Back to the kernel at last! The final changes we need to make here are simple enough; they’re essentially last-stop sanity checks on the argument length and value. Not much really needs to be said.

You should be more or less good to go now: just compile, fix and iterate!

Testing

Run mininet, add rules and test as you need:

sh ovs-ofctl add-flow s1 \
	in_port="s1-eth1",actions=probdrop:1000000000,"s2-eth2"

h1 ping h2

Alternatively, you can build control messages yourself (to manually send over sockets) using a library like twink for python:

import twink.ofp5 as ofp
import twink.ofp5.build as ofpb
import twink.ofp5.parse as ofpp

flow_pdrop_msg = ofpb.ofp_flow_mod(
	None, 0, 0, 0, ofp.OFPFC_ADD,
	0, 0, 1, None, None, None, 0, 1,
	ofpb.ofp_match(None, None, None),
	ofpb.ofp_instruction_actions(ofp.OFPIT_WRITE_ACTIONS, None, [
		# 29 is the number I picked for Pdrop.
		# 0xffffffff allows all packets through.
		ofpb._pack("HHI", 29, 8, 0xffffffff),
		ofpb.ofp_action_output(None, 16, 1, 65535)
	])
)

Debugging

All the errors that are being thrown at you by --enable-Werror are first priority. It’s easy to miss something in a codebase this large.

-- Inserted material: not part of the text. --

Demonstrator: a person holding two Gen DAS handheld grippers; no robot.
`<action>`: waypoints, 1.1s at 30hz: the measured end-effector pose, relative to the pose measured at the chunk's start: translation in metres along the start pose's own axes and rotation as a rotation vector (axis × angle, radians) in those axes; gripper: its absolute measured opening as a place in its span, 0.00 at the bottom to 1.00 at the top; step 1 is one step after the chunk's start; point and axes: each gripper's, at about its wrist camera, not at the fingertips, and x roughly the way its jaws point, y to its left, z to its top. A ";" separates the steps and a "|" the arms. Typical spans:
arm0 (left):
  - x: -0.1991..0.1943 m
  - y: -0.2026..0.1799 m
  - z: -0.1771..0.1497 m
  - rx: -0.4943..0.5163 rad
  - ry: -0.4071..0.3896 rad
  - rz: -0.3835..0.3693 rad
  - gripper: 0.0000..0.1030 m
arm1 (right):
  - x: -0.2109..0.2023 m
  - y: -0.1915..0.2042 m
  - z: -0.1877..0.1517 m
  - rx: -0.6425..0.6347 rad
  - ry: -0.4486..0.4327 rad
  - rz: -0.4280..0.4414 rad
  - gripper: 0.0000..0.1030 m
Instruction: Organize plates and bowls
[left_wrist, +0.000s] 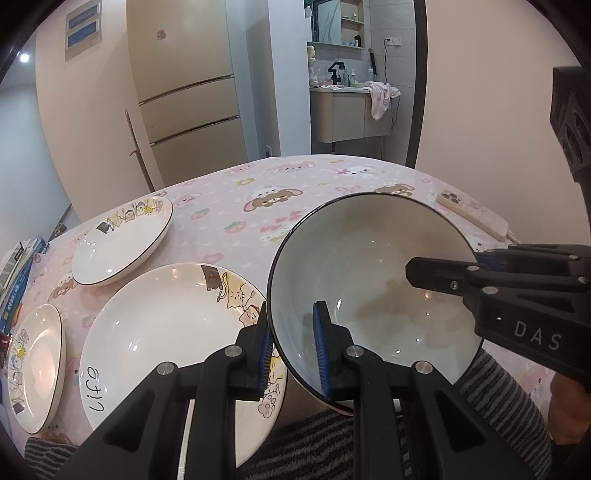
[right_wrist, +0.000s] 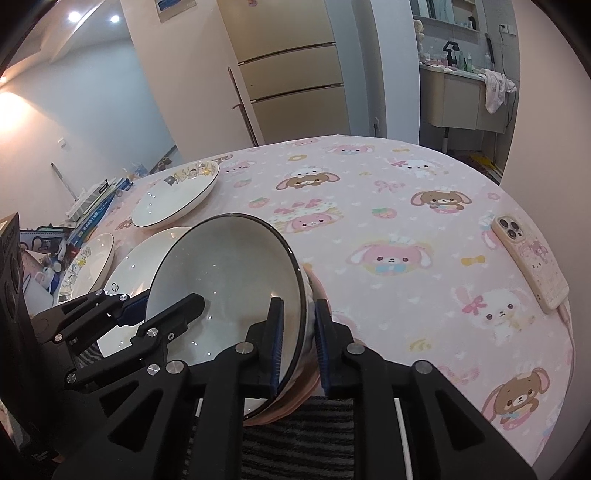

For the love of god, befriend gdb. If you think your issues originate in the userland code, run ps -e | grep ovs-vswitchd to get the pid, hook in with sudo gdb ovs-vswitchd <pid> and have fun.

Kernel problems are a lot more nefarious, and not something you really want to tussle with for too long. If you’re not used to this (as I wasn’t), you have dmesg at your disposal. This will show you any diagnostic messages originating from the kernel: feel free to sprinkle your own printk or OVS_NLERR statements around. I probably wouldn’t advise trying to hook up gdb or anything like that. For instance, these tools were what helped me unearth the “gotcha” I mentioned at the start of this guide.

Conclusion

That wraps up my process for adding, testing and debugging a new action for Open vSwitch. Although fairly niche, it was a good experience for me and I hope this helps anyone else looking to toy around for research or out of their own interest!